During a separate meeting with the visiting journalists at the Cuban Ministry of Foreign Affairs, Dausá said "counterrevolutionary agents" received fair trials but were guilty of breaking Cuban laws. They were, he said, "acting against the revolution."

"No one in Cuba is in jail for their beliefs or their signatures on a paper," Dausá said. "They were acting as agents of the United States."

Asked why independent human rights organizations such as the International Red Cross were refused access to the prisoners, Dausá replied, "We respect this organization (the Red Cross), but we had to set some rules."

Rafael Dausá

Rafael Dausá, director of the North American division of the Cuban Ministry of Foreign Affairs, discusses U.S.-Cuban relations.

He accused the United States of holding to a double standard, calling attention to the treatment of "detainees" held in connection with the war on terrorism at the U.S. Guantanamo Naval Base, which is on Cuban soil. "They've had no lawyers, no trials," he said.

Dausá also noted restrictions on visits by Cubans - "especially family members" - to five Cuban prisoners in the United States convicted in Miami in 2001, primarily on spying charges.

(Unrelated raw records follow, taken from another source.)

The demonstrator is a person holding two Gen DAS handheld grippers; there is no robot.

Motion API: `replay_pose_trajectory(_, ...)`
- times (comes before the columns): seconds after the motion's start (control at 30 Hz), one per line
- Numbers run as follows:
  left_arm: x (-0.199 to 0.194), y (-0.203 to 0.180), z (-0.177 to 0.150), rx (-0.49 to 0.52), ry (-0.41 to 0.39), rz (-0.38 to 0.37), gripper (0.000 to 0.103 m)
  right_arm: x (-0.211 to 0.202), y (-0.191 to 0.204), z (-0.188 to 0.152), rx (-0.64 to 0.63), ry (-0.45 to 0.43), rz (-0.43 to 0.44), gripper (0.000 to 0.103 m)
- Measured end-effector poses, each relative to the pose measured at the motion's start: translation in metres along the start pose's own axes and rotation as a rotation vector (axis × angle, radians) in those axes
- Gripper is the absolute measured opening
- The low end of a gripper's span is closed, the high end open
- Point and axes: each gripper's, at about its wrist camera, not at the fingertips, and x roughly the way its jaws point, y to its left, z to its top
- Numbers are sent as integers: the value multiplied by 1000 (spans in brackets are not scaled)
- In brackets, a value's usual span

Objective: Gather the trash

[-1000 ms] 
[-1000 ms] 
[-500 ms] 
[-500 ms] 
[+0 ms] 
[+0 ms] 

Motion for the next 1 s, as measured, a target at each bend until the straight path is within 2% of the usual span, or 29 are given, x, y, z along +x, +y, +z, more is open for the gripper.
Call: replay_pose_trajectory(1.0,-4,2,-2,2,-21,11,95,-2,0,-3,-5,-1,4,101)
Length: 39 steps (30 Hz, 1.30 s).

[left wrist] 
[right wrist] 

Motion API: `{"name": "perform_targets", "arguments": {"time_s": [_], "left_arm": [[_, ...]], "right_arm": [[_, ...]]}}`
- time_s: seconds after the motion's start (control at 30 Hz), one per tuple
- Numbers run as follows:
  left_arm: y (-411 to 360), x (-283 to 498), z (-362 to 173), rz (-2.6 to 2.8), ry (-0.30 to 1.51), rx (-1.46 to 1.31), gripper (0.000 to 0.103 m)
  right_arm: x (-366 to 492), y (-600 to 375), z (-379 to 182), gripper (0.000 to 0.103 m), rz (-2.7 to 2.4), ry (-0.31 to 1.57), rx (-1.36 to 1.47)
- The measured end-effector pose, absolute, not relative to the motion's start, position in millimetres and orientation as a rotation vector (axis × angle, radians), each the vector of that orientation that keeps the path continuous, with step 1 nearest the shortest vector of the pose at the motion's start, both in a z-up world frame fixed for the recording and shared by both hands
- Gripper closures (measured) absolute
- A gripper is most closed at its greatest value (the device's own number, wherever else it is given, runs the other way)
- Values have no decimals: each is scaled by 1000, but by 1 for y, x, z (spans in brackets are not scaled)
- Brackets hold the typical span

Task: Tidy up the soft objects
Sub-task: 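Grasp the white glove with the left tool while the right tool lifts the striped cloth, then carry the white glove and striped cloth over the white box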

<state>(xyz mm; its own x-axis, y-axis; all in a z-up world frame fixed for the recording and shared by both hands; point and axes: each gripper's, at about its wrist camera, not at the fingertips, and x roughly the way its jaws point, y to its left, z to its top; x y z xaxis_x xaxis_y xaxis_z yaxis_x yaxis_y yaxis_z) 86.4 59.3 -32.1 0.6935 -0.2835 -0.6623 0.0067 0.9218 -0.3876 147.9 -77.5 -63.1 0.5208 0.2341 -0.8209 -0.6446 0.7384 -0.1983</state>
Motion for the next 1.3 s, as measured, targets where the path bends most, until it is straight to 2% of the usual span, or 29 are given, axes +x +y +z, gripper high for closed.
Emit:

Dausá called for the end of the U.S. embargo on Cuba. He called it an "economic blockade." He endorsed an end to the restrictions on Americans traveling to Cuba and better understanding of the Cuban people by the American people.

"Sooner or later, the U.S. will recognize we have a right to exist, a right to be different," he said.

Before normalized relations can come, the United States demands a relaxation of Cuban government restrictions on the Cuban people. It is the same demand made during the early days of the Cuban revolution 45 years ago and when the embargo was imposed in 1962.

Although Payá vows to continue to work for change, he is less optimistic that it will come in today's political environment.

"There is no evidence that the small group of people in power will be willing to share that power," he said.

But there is no room for hatred or violence in the opposition movement, Payá said.

"Our opponents are fellow human beings," he said. "If you understand Martin Luther King, you understand our movement."